福岡市は、複数の都市ランキングにおいて評価の対象となり、国内の三大都市圏以外の地方都市では、最も多くの調査でランキングされています。現在評価ランキングをさらに高め、評価の対象から漏れている調査でも、評価の対象となるよう、福岡市の優位性や成長性を対外的に発信し続けていくこと重要です。
『FUKUOKA GROWTH2024』では、国内の大都市と比較した福岡市の優位性や成長性を示すさまざまなデータを英語でも紹介していますが、日本の三大都市圏に次ぐ福岡市のポテンシャルを広めることで、関心を持つ人が増えて、現在は評価の対象外になっているランキングでも、新たに対象に含まれるケースも出てくると考えられます。知名度が高まり、評価の対象となってランキングの常連となることで、さらに関心を持つ人が増えて、人や情報が集まる好循環を生み出し、福岡市が、グローバル都市として次のステップへ進化することが期待されます。

アジアのリーダー都市FUKUOKAへ
東京は、世界のメガシティのトップランナーとして、日本、そして世界を牽引していますが、福岡市は、世界の『「第3極」の都市』であると同時に、東アジア・東南アジアの同規模の都市のリーダー都市の役割を担い、東京とは異なる“NEXTグローバル都市”として次のステージへ進化することが重要です。
既に福岡市が評価の対象となっているものは、アジアの中では比較的上位にランキングされ、生活の質の面などで、欧米の各都市とも競争力を有しているとみられます。福岡市が、欧米の都市との競争力を高めるために、生活の質向上のさらなるを図りつつ、都市の個性を磨き、知名度や経済的な存在感を高めることで、福岡市の情報に対するニーズが高まり、メガシティではなくても、ヨーロッパの中小規模の都市のように、さまざまなランキングの常連となり、上位の評価を得られる可能性が高まると考えられます。

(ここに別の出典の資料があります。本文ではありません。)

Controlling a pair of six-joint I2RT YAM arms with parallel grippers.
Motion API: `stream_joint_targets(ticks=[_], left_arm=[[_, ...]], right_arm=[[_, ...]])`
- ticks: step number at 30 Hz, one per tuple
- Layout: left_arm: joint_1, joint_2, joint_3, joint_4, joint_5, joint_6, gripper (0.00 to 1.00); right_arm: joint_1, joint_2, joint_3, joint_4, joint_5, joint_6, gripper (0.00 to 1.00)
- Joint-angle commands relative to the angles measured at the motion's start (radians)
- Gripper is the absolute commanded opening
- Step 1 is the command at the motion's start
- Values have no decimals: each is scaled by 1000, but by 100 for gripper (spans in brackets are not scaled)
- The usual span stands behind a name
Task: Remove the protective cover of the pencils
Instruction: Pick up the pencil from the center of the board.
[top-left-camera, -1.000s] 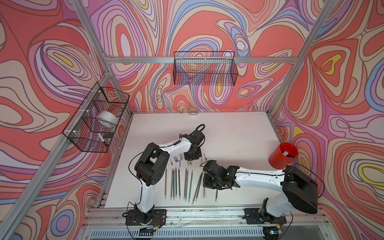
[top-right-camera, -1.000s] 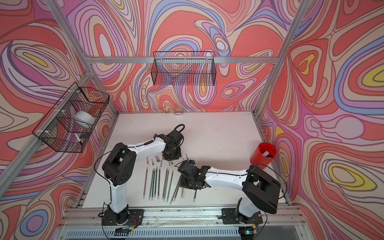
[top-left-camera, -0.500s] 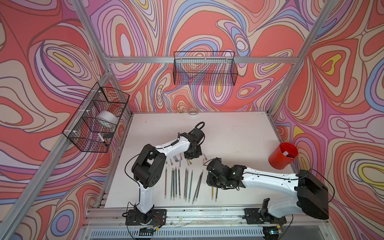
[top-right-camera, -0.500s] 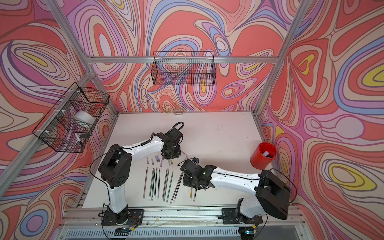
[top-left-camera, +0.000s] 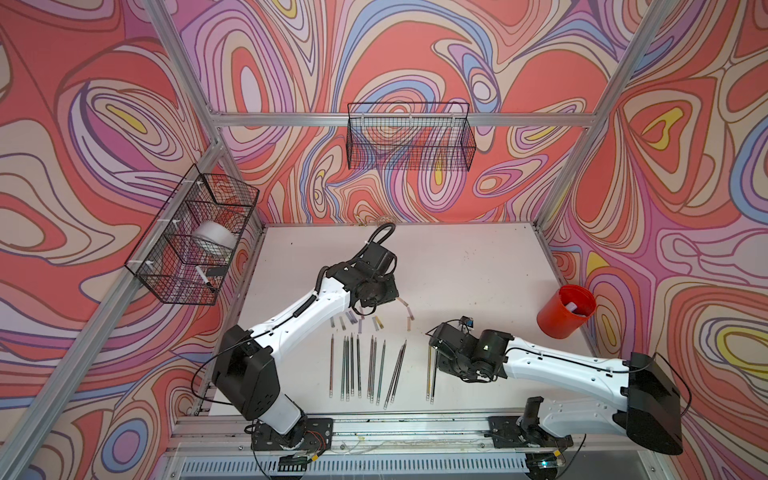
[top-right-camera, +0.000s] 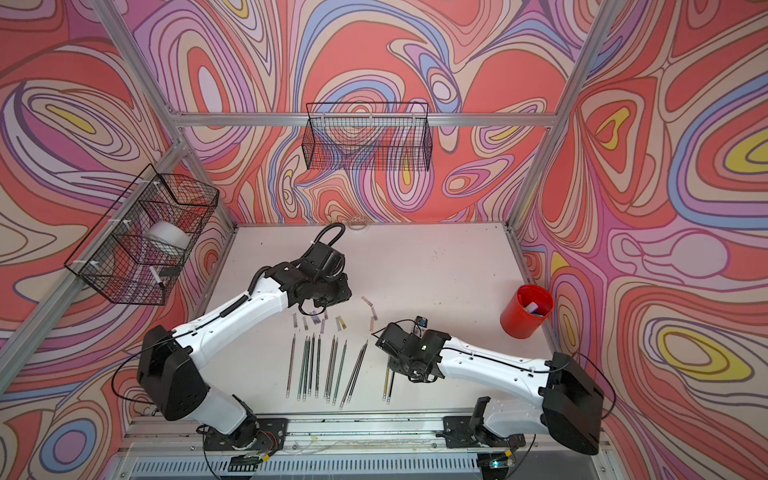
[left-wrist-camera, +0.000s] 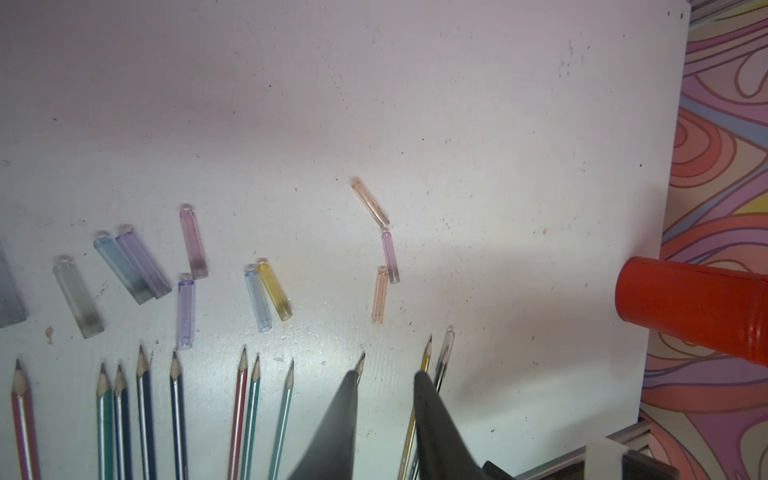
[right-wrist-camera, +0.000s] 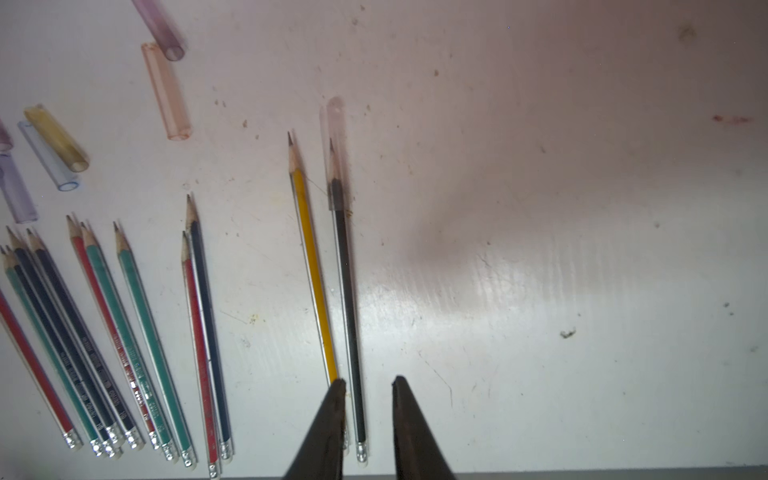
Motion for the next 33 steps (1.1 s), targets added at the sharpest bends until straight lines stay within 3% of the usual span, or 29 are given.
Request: stream_joint_targets(ticks=[1, 12, 25, 33], left_arm=[[-4, -43, -33, -1, -5, -29, 28], [-4, -173, -83, -15, -37, -40, 32], [3, -207, -85, -3, -13, -52, 33], [4, -225, -83, 6, -3, -61, 35]], right_arm=[[-8, 29, -7, 49, -15, -5, 23], [-20, 222, 47, 120, -79, -38, 22], [-24, 317, 41, 122, -105, -30, 17], [-23, 338, 42, 112, -110, -33, 9]])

一方、アジアの人口規模、経済規模がそれほど大きくない都市があまりランキングされていないのは、知名度不足に加え、生活の質や経済的な側面での評価でも、欧米の都市と比較すると遅れをとっているためと考えられます。その中で、アジアのメガシティではない福岡市が、徐々に世界で評価されつつあることは、アジアの中小規模の都市も、欧米の都市のようにさまざまな調査で高く評価される可能性を示しており、福岡市が次代を担うアジアのリーダー都市としての可能性を秘めているといえます。